YOUR GOAL: Please count how many lines of the data include the word "asks". Give only that number in reply.

RECORDS FOR THIS TASK:
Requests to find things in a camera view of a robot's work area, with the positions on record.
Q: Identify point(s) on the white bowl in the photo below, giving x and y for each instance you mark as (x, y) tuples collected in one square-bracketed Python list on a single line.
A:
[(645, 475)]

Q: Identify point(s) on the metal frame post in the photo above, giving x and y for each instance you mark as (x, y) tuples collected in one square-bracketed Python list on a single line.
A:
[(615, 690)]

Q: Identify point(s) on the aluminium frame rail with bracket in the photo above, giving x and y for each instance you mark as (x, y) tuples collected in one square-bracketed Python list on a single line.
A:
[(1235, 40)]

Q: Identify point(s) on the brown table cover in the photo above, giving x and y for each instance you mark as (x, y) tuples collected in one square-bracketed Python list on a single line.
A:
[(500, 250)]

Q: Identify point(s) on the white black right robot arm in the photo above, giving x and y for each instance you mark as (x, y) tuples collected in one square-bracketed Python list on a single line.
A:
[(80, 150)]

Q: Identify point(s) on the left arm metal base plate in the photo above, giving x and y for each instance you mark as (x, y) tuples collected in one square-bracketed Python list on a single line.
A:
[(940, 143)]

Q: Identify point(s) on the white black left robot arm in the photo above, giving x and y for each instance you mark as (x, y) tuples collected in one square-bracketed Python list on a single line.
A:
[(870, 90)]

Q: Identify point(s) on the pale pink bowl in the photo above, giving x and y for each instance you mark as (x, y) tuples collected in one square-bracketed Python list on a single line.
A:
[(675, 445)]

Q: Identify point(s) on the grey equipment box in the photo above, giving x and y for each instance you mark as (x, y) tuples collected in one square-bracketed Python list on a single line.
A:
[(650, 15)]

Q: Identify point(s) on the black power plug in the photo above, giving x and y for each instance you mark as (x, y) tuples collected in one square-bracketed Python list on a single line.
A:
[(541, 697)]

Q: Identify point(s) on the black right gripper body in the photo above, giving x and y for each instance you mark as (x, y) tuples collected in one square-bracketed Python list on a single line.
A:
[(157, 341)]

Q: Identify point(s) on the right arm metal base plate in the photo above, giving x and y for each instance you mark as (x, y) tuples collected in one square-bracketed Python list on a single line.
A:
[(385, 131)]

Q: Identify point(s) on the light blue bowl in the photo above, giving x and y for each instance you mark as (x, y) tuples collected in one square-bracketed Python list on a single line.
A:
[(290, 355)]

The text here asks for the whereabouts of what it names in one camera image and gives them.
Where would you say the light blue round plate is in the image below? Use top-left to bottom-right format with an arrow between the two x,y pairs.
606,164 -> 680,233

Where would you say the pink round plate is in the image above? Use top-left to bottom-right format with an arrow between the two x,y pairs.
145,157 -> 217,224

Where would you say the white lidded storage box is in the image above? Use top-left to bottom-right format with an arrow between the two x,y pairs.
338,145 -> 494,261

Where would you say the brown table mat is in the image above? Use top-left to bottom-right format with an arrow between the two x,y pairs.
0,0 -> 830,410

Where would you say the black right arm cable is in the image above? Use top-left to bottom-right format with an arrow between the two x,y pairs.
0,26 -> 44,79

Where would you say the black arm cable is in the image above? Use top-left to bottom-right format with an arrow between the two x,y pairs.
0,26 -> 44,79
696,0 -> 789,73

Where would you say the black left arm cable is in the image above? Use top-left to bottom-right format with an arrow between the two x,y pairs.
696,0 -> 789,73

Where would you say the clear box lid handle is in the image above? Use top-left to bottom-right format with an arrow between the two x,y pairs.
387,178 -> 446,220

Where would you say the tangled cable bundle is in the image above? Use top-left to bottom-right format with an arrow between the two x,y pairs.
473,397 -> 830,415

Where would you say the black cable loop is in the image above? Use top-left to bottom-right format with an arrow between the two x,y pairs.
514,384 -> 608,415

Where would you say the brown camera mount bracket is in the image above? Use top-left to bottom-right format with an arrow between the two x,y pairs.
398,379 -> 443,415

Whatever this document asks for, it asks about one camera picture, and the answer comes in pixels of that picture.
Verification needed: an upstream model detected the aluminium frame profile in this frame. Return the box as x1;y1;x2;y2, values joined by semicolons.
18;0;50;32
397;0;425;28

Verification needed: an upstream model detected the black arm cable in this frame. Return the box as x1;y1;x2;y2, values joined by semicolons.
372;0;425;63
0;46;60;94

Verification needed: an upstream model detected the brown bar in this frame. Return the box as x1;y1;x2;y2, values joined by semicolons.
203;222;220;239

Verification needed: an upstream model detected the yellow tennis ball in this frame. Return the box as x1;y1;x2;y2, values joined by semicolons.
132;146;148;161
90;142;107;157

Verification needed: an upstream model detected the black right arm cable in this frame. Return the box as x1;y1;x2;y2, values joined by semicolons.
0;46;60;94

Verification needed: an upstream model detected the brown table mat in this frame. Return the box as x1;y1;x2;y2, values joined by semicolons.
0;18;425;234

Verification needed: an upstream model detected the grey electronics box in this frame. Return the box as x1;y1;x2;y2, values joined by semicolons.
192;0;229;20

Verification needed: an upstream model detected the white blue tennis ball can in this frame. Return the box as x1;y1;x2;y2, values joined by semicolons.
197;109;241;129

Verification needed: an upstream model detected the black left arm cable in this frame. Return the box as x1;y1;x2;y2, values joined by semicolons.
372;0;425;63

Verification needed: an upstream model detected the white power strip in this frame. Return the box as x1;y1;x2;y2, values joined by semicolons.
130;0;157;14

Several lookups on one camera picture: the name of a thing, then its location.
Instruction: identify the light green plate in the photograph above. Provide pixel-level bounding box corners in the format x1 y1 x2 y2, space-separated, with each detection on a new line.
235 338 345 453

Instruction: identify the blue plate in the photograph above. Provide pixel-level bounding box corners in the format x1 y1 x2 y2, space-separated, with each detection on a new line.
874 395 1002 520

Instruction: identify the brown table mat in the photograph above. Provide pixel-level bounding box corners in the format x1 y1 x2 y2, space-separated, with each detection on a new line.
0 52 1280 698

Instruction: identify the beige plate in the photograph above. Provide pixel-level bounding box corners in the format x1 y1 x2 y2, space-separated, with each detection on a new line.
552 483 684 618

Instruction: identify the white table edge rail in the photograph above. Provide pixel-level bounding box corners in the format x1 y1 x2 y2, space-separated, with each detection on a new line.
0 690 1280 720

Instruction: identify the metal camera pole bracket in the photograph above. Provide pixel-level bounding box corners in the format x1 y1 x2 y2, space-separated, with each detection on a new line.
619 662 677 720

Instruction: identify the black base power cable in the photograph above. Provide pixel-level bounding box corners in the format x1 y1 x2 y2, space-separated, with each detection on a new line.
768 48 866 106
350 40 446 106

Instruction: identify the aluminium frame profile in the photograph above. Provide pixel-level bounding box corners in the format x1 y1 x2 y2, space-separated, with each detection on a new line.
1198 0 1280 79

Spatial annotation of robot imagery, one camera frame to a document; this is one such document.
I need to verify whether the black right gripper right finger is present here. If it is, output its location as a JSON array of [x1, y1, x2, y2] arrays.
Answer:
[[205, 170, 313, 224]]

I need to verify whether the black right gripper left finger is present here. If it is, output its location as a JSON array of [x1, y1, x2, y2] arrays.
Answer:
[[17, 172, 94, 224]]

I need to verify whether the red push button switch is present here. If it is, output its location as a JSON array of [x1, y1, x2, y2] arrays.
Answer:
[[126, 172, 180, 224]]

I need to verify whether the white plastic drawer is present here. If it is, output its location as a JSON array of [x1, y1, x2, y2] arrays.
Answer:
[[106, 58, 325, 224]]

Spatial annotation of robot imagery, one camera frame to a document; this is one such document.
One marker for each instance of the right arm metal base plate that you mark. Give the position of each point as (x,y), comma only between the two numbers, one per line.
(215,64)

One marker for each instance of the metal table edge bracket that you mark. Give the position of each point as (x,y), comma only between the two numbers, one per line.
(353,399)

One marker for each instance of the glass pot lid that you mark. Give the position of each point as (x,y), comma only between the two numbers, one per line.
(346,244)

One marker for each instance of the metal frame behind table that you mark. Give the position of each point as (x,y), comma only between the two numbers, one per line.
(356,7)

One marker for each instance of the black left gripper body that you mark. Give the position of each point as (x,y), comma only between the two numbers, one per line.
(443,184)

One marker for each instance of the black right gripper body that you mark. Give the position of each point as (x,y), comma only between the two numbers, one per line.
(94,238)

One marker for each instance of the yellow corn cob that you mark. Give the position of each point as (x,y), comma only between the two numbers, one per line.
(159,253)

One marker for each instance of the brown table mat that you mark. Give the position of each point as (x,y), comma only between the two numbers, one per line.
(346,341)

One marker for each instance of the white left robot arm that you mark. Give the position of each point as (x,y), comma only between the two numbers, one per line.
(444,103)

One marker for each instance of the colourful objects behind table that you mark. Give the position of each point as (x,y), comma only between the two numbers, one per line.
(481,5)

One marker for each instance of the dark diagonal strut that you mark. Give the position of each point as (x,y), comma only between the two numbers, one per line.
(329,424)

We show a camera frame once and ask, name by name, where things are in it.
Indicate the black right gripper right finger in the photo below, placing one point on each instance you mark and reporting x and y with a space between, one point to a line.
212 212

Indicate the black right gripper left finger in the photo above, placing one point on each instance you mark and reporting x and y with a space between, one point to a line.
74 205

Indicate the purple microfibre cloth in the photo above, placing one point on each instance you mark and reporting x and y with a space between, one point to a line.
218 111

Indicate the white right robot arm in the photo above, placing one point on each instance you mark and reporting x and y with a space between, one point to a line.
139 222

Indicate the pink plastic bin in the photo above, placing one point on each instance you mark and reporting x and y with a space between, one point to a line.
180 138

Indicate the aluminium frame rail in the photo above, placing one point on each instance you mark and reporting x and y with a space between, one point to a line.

TASK RESULT: 2